Furthermore, when we balance the benefits and hardships associated with denying the stay, we again find no abuse of discretion. The potential for an extremely long delay (no criminal charges had yet been filed) weighs in favor of denial. “ ‘Witnesses relocate, memories fade, and persons allegedly aggrieved are unable to seek vindication or redress for indefinite periods of time on end.’ ” Southwest Marine, Inc. v. Triple A Mach. Shop, Inc., 720 F. Supp. 805, 809 (N.D. Cal. 1989) (quoting In re Mid-Atlantic Toyota Antitrust Litigation, 92 F.R.D. 358 (D. Md. 1981)). The record indicates that at the time of trial, Schuessler had only recently found substitute employment, earning much less than he had at Benchmark; thus, an expeditious resolution would clearly benefit him. The Nebraska Constitution also calls for prompt resolution of disputes: “ [E]very person, for any injury done him in his lands, goods, person or reputation, shall have a remedy by due course of law, and justice administered without denial or delay.” (Emphasis supplied.) Neb. Const, art.

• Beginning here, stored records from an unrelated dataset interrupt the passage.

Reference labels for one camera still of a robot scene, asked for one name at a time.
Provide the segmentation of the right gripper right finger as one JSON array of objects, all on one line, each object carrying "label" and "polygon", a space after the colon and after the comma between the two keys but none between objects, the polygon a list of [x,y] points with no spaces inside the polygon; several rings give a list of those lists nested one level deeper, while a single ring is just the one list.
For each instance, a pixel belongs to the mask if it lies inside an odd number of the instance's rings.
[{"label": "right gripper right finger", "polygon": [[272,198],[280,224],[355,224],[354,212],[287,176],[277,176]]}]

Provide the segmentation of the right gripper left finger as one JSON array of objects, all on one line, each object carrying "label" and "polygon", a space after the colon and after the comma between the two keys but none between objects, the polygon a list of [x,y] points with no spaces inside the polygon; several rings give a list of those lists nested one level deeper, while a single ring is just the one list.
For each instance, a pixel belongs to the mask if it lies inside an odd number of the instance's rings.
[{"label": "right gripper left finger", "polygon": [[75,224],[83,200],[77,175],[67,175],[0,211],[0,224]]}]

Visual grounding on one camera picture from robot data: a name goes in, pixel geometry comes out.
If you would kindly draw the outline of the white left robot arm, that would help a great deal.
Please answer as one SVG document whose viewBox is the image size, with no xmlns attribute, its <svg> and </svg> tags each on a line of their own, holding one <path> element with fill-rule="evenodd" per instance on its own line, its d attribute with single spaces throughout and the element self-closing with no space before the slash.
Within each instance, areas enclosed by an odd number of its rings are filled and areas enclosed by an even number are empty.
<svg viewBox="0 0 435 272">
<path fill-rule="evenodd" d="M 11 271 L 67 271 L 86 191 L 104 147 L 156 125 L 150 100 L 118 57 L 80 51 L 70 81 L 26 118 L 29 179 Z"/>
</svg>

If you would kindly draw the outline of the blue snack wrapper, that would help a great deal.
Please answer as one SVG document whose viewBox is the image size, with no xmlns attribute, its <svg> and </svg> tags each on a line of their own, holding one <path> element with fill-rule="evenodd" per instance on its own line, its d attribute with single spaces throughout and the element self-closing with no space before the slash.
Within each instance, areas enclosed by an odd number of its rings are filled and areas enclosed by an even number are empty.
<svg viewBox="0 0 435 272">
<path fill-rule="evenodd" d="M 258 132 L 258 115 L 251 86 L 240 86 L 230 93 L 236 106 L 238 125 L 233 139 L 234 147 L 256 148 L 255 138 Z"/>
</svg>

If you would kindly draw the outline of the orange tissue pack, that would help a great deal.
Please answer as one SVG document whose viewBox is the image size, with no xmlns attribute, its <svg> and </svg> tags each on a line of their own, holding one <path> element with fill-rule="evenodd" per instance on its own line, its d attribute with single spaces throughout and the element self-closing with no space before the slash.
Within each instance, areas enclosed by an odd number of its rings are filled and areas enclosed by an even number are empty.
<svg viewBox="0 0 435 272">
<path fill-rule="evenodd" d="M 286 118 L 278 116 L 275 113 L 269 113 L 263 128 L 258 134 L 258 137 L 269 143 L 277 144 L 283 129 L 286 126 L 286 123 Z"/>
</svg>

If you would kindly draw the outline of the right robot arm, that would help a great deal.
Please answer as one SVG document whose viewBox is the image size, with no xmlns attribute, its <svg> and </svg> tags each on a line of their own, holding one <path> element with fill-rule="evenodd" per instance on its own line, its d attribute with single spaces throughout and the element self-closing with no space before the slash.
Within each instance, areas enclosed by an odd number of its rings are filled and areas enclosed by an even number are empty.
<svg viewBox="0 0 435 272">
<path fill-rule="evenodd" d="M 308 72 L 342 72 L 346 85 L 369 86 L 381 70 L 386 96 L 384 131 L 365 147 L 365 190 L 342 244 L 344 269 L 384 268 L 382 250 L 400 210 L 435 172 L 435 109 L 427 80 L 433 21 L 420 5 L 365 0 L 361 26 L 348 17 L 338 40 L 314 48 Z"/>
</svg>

I, § 13. Finally, it would also benefit the court not to retain a dormant case on its docket for a period that could stretch into years.

The record does not indicate that Benchmark was deprived of a fair trial by the denial of its motion to stay. We may not, and will not, speculate as to what privileges witnesses might have asserted or what defenses counsel might have raised had they been given the opportunity. We cannot conclude, based on the record before us, that the district court abused its discretion when it determined that the case should proceed to trial.

We now turn to the merits of the action before us. Restated, Benchmark alleges that the district court erred by (1) failing to find that Schuessler did not meet his burden of establishing that Benchmark did not have good cause to terminate him, (2) failing to find that Schuessler had materially breached his employment contract with Benchmark, (3) failing to find that Benchmark had good cause to terminate Schuessler, and (4) awarding excessive damages. Because we find the record insufficient to dispose of Benchmark’s third contention, we find it necessary to remand the cause to the district court for further proceedings. However, to aid the district court in those proceedings, we will discuss the remaining issues presently before us and outline the ramifications of the court’s findings on remand.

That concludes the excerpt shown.